Brief: Output the full listing below exactly; the images stay out.
§
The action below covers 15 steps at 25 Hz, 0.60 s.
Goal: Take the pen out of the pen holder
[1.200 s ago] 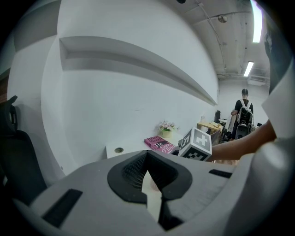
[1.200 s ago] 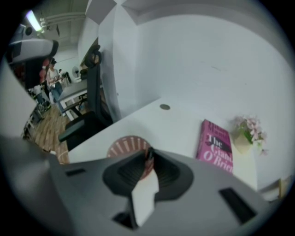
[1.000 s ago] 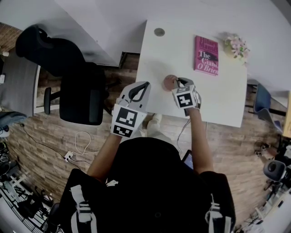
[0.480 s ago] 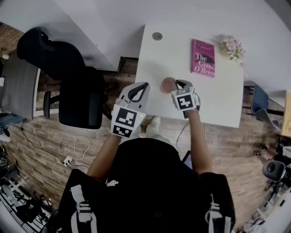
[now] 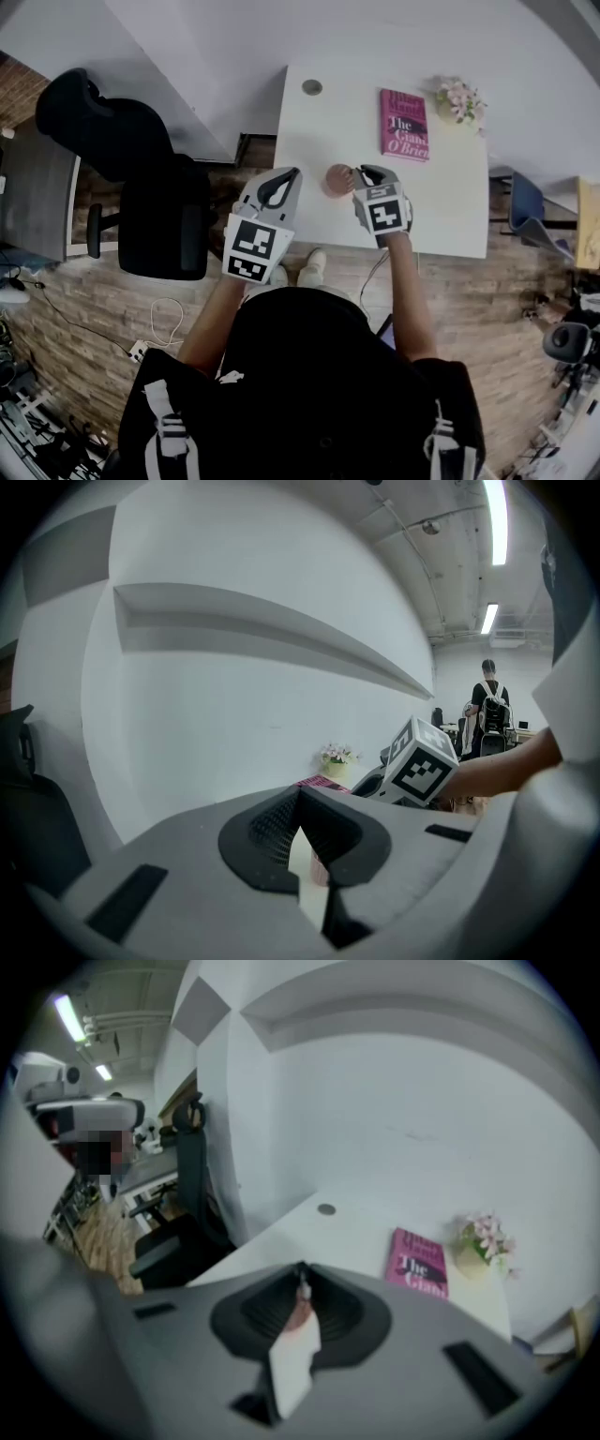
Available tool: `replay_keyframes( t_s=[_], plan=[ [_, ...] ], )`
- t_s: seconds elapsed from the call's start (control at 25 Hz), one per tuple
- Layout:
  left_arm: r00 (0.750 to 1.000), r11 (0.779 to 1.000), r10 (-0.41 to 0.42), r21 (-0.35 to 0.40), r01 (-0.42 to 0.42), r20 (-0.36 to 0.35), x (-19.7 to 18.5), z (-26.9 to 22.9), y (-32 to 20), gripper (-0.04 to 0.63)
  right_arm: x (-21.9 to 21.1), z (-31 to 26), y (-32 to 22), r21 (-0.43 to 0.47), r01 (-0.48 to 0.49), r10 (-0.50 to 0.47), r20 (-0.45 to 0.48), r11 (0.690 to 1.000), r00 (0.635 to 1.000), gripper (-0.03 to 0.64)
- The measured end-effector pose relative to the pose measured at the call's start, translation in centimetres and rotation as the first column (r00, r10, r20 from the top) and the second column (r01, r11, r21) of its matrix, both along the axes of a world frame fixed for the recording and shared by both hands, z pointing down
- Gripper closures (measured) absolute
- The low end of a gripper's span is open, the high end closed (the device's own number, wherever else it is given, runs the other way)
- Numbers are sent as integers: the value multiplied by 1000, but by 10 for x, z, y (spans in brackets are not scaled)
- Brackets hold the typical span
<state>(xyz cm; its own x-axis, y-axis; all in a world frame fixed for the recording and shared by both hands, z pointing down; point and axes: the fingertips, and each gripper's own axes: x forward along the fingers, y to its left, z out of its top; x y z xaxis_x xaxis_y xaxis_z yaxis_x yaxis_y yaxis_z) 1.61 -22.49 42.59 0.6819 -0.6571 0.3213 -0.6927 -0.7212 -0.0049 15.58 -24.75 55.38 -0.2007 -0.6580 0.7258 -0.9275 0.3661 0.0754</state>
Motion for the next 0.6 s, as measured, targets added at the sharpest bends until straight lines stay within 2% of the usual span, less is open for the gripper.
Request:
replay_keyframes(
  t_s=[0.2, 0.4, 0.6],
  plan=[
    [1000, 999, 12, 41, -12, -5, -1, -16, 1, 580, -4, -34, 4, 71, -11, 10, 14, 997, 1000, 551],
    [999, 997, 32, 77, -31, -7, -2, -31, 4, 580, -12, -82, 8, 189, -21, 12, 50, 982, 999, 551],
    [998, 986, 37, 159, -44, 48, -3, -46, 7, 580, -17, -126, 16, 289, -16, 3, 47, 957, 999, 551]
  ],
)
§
Answer section:
The action below covers 15 steps at 25 Hz, 0.60 s.
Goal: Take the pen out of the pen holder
[1.200 s ago] 
[1.200 s ago] 
[1.000 s ago] 
[0.480 s ago] 
[now] 
Available tool: `replay_keyframes( t_s=[_], plan=[ [_, ...] ], )`
- t_s: seconds elapsed from the call's start (control at 25 Hz), one per tuple
- Layout:
  left_arm: r00 (0.750 to 1.000), r11 (0.779 to 1.000), r10 (-0.41 to 0.42), r21 (-0.35 to 0.40), r01 (-0.42 to 0.42), r20 (-0.36 to 0.35), x (-19.7 to 18.5), z (-26.9 to 22.9), y (-32 to 20), gripper (-0.04 to 0.63)
  right_arm: x (-21.9 to 21.1), z (-31 to 26), y (-32 to 22), r21 (-0.43 to 0.47), r01 (-0.48 to 0.49), r10 (-0.50 to 0.47), r20 (-0.45 to 0.48), r11 (0.690 to 1.000), r00 (0.635 to 1.000), gripper (-0.03 to 0.64)
- The measured end-effector pose relative to the pose measured at the call's start, translation in centimetres and rotation as the first column (r00, r10, r20 from the top) and the second column (r01, r11, r21) of its matrix, both along the axes of a world frame fixed for the recording and shared by both hands, z pointing down
- Gripper closures (measured) absolute
- The low end of a gripper's span is open, the high end closed (the device's own number, wherever else it is given, runs the other way)
- Numbers are sent as integers: the value multiplied by 1000, but by 10 for x, z, y (spans in brackets are not scaled)
- Brackets hold the typical span
<state>(xyz cm; its own x-axis, y-axis; all in a world frame fixed for the recording and shared by both hands, z pointing down; point and axes: the fingertips, and each gripper's own axes: x forward along the fingers, y to its left, z out of its top; x y z xaxis_x xaxis_y xaxis_z yaxis_x yaxis_y yaxis_z) 1.61 -22.49 42.59 0.6819 -0.6571 0.3213 -0.6927 -0.7212 -0.0049 15.58 -24.75 55.38 -0.2007 -0.6580 0.7258 -0.9275 0.3661 0.0754</state>
Motion for the next 0.6 s, as measured, targets added at the sharpest bends until straight lines stay within 2% of the usual span, less is open for the gripper.
Request:
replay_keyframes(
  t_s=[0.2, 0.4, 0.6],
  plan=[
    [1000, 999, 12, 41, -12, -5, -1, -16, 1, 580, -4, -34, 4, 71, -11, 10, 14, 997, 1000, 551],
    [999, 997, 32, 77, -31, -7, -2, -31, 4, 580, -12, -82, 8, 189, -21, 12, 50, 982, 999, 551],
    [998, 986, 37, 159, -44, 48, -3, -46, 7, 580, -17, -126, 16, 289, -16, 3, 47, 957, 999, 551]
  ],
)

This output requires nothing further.